TASK REQUIREMENTS: Copy out the entire listing, keeping each line exactly as it is.

COLLECTED MATERIAL:
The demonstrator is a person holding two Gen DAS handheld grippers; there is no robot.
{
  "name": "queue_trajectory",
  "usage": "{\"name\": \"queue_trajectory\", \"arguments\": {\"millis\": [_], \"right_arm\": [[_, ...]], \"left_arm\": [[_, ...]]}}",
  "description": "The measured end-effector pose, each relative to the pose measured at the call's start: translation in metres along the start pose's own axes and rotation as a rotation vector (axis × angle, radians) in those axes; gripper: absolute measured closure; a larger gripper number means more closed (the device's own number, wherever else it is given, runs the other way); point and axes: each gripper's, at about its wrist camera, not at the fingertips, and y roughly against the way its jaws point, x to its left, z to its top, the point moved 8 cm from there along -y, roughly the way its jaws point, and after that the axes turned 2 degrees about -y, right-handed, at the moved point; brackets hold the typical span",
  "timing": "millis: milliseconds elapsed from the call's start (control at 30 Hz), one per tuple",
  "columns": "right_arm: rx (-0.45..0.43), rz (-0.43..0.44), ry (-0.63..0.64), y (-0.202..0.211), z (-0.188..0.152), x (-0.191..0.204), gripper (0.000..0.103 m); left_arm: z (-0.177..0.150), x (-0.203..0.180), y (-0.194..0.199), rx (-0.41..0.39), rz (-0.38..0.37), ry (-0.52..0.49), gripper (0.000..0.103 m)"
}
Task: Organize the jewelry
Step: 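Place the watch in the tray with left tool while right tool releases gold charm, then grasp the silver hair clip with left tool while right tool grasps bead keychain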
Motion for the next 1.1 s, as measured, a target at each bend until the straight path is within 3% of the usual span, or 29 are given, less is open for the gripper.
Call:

ANSWER TO THIS TASK:
The demonstrator is a person holding two Gen DAS handheld grippers; there is no robot.
{
  "name": "queue_trajectory",
  "usage": "{\"name\": \"queue_trajectory\", \"arguments\": {\"millis\": [_], \"right_arm\": [[_, ...]], \"left_arm\": [[_, ...]]}}",
  "description": "The measured end-effector pose, each relative to the pose measured at the call's start: translation in metres along the start pose's own axes and rotation as a rotation vector (axis × angle, radians) in those axes; gripper: absolute measured closure; a larger gripper number means more closed (the device's own number, wherever else it is given, runs the other way); point and axes: each gripper's, at about its wrist camera, not at the fingertips, and y roughly against the way its jaws point, x to its left, z to its top, the point moved 8 cm from there along -y, roughly the way its jaws point, and after that the axes turned 2 degrees about -y, right-handed, at the moved point; brackets hold the typical span",
  "timing": "millis: milliseconds elapsed from the call's start (control at 30 Hz), one per tuple",
  "columns": "right_arm: rx (-0.45..0.43), rz (-0.43..0.44), ry (-0.63..0.64), y (-0.202..0.211), z (-0.188..0.152), x (-0.191..0.204), gripper (0.000..0.103 m); left_arm: z (-0.177..0.150), x (-0.203..0.180), y (-0.194..0.199), rx (-0.41..0.39), rz (-0.38..0.37), ry (-0.52..0.49), gripper (0.000..0.103 m)"
}
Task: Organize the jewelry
Step: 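Place the watch in the tray with left tool while right tool releases gold charm, then grasp the silver hair clip with left tool while right tool grasps bead keychain
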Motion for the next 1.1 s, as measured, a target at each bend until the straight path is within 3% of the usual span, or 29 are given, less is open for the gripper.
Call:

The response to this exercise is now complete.